Israel Vier Tote bei Anschlag


Beim ersten Selbstmordanschlag in Israel seit April 2006 sind bis zu vier Menschen ums Leben gekommen. Zu der Tat bekannte sich der Islamische Dschihad sowie die al-Aksa-Märtyrerbrigaden. Die Hama bezeichnete die Tat als berechtigten Widerstand.

Der israelische Badeort Eilat am Roten Meer ist erstmals zum Schauplatz eines Selbstmordanschlags geworden. Der Attentäter riss in einer Bäckerei mindestens drei Menschen mit sich in den Tod, wie die Polizei mitteilte. Der Islamische Dschihad bekannte sich zu der Tat und sagte, auch die al-Aksa-Märtyrerbrigaden seien daran beteiligt gewesen. Diese extremistische Organisation steht der Fatah des palästinensischen Präsidenten Mahmud Abbas nahe.
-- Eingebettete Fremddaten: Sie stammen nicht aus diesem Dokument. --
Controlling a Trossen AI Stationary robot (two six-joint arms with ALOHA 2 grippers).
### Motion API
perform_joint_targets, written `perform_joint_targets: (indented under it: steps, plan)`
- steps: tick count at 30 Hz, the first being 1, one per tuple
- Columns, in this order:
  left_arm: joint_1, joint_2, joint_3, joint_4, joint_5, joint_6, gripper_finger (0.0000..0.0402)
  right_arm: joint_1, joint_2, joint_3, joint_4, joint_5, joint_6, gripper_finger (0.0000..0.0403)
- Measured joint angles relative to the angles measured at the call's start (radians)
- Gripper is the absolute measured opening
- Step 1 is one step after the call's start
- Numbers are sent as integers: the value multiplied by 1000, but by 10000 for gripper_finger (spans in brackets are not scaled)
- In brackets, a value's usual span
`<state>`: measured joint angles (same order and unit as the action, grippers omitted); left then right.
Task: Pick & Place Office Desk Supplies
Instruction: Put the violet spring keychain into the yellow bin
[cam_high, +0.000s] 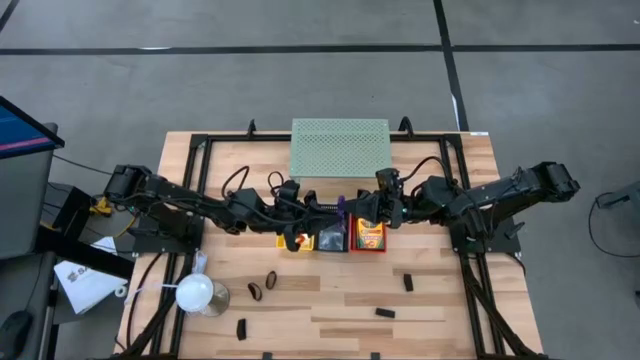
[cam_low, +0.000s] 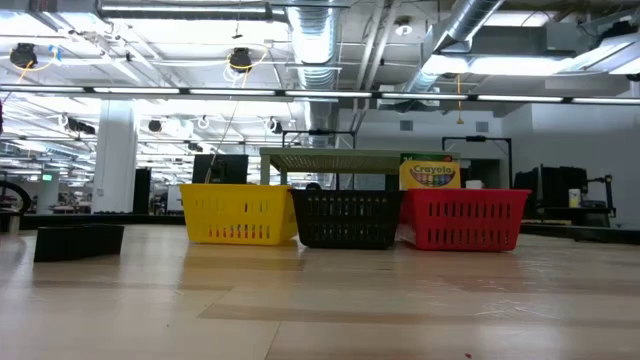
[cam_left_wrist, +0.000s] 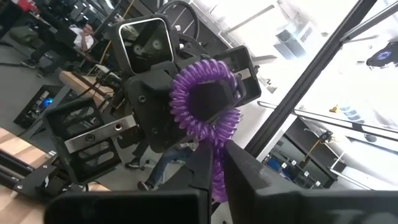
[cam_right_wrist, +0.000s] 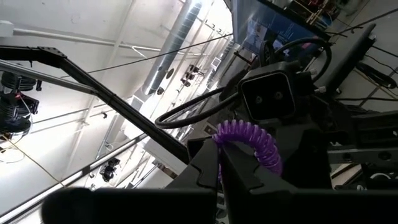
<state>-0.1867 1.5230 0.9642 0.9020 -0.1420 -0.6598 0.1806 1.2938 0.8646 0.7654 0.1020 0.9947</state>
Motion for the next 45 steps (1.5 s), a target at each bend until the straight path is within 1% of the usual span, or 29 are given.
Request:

Der Attentäter sei aus dem Westjordanland nach Eilat gekommen, sagte ein Dschihad-Sprecher weiter. Es war der erste Selbstmordanschlag in Israel seit April vergangenen Jahres, als in einem Restaurant in Tel Aviv zehn Menschen getötet wurden. Polizeichef Bruno Stein sagte, möglicherweise hielten sich weitere Selbstmordattentäter im Umkreis von Eilat auf. Die Notfalldienste wurden in höchste Alarmbereitschaft versetzt. Eilat liegt in einem schmalen Grenzstreifen zwischen Ägypten und Jordanien.

In der Gegend sind nach Polizeiangaben viele Schmuggler sowie al-Kaida-Terroristen unterwegs. Diese werden unter anderem für tödliche Anschläge im nahe gelegenen ägyptischen Badeort Taba im Oktober 2004 verantwortlich gemacht. Im August 2005 wurde von jordanischem Territorium aus eine Rakete auf Eilat abgefeuert. Dabei kam jedoch niemand zu Schaden.

Ein Sprecher der radikalislamischen Hamas hat den Selbstmordanschlag als berechtigten Widerstand gegen Israel verteidigt. Sprecher Fausi Barhum sagte, das Attentat sei eine "natürliche Antwort" auf die israelische Politik im Westjordanland und dem Gazastreifen sowie auf den Boykott der palästinensischen Hamas-Regierung. So lange es eine Besetzung gebe, sei Widerstand gerechtfertigt.

Fatah sollte ihre Waffen besser gegen die Besatzer richten

Mit Blick auf Waffenlieferungen an die Fatah und die innerpalästinensischen Kämpfe im Gazastreifen sagte Barhum, die Fatah sollte ihre Waffen besser gegen die Besatzer richten statt gegen die Hamas. Die beiden rivalisierenden Palästinensergruppen bekämpfen sich im Gazastreifen bereits den fünften Tag in Folge. Dabei wurde nach Angaben von Medizinern ein Hamas-Extremist getötet. Seit Beginn der Kämpfe am Donnerstag starben 27 Menschen.

Bewaffnete Männer sprengten ein Büro der Fatah und das Haus eines Vertreters der Gruppe. Das Hauptquartier eines von der Fatah dominierten Sicherheitsdienstes in Gaza-Stadt wurde mit Mörsergranaten angegriffen. Nach Angaben der Fatah entführten Hamas-Anhänger zwei Fatah-Mitglieder, darunter einen lokalen Kommandeur.

Wegen der Gewaltausbrüche sind die politischen Bemühungen von Präsident Mahmud Abbas von der Fatah und Hamas-Ministerpräsident Ismail Hanija zur Bildung einer Einheitsregierung ausgesetzt worden. Am Sonntag lud Saudi-Arabiens König Abdullah die rivalisierenden Gruppen zu Gesprächen in Mekka ein. Beide Parteien willigten ein. Ein Termin steht noch nicht fest.